Better today.
First good news: I “finished” the research for my new book. It was a temperate day, pleasant for balcony reading. I’ll tell you more about the book and the research soon.
Second good news: as I predicted, I threw out hundreds of pages of copies of my latest book. Paperless society, indeed. I still need hard copy to catch errors and repetitions and faulty logic. I can proof the copy for typos on the screen but I need my paper and pencil.
Of course, I found interesting notes and resources in amongst the dross, which I need to look at, not for the archives but for me. I’ll toss a few at you.
But not now. My new book is uppermost:
I’m calling it Now We Are Twelve and it will be a report on the first twelve years of my life.
First I pulled out my Time Tables of History and read through the events and culture and influences dating from the years 1931 to 1943—well, up to 1945—those were pretty important years. I had to find out how world events influenced my life and what I remembered of them. Then I re-read Childhood by Nathalie Sarrauté (1900-1999), tr, Barbara Wright. G.Braziller, 1984. I read it last year but I reacted only to her; this time I put myself into the events of her life, where possible, and contrasted them with mine. Again, I made some interesting discoveries.

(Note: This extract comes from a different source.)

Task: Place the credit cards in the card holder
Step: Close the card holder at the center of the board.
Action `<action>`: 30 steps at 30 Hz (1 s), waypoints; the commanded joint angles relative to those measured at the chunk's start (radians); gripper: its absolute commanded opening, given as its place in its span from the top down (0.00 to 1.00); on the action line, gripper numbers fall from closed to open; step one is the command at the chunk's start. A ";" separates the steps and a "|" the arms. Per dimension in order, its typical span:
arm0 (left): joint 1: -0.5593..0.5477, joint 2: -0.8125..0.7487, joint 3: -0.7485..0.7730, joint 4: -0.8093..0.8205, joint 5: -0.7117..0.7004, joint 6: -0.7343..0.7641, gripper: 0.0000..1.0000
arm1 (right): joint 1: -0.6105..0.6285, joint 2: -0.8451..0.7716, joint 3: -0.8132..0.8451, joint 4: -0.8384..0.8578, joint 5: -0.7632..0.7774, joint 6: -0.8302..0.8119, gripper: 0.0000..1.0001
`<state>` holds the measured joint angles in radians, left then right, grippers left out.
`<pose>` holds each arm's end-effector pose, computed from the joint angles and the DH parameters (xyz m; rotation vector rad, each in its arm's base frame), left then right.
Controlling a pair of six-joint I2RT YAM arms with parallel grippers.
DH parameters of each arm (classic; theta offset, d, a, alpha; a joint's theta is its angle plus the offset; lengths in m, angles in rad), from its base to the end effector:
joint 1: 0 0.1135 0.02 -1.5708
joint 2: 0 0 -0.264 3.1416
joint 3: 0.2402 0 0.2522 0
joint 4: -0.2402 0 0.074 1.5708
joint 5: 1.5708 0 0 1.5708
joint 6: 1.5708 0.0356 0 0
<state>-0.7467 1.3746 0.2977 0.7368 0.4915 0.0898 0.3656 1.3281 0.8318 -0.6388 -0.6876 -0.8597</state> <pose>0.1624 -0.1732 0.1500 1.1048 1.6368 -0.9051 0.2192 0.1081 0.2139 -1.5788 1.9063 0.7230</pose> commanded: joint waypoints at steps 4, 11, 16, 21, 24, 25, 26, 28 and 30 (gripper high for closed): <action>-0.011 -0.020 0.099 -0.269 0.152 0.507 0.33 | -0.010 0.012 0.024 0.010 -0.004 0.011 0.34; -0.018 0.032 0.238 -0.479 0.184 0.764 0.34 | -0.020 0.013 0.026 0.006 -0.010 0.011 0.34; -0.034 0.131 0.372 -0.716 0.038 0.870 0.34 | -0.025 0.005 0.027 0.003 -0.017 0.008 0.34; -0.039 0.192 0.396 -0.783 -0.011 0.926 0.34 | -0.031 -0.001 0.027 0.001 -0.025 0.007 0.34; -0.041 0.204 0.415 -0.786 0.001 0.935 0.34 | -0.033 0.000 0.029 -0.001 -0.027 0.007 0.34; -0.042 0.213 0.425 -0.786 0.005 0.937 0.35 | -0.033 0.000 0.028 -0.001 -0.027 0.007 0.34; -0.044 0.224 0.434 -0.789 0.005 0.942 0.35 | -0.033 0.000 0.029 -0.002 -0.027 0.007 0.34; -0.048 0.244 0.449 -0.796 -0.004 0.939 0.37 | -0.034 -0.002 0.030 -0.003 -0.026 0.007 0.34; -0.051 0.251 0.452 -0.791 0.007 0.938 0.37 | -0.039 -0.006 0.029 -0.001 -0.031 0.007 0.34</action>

Others await me when I review my summers in Gimli. My Icelandic-Canadian grandparents gave my parents a summer cottage in Gimli for a wedding present and I spent the first 15 summers of my life there (thus avoiding polio). That, too,will yield up some interesting memories. It has influenced a lot of my writing.
In the meantime, I have to deal with the ore I dug up from the paper mine. I have a lot to do. Aren’t I lucky?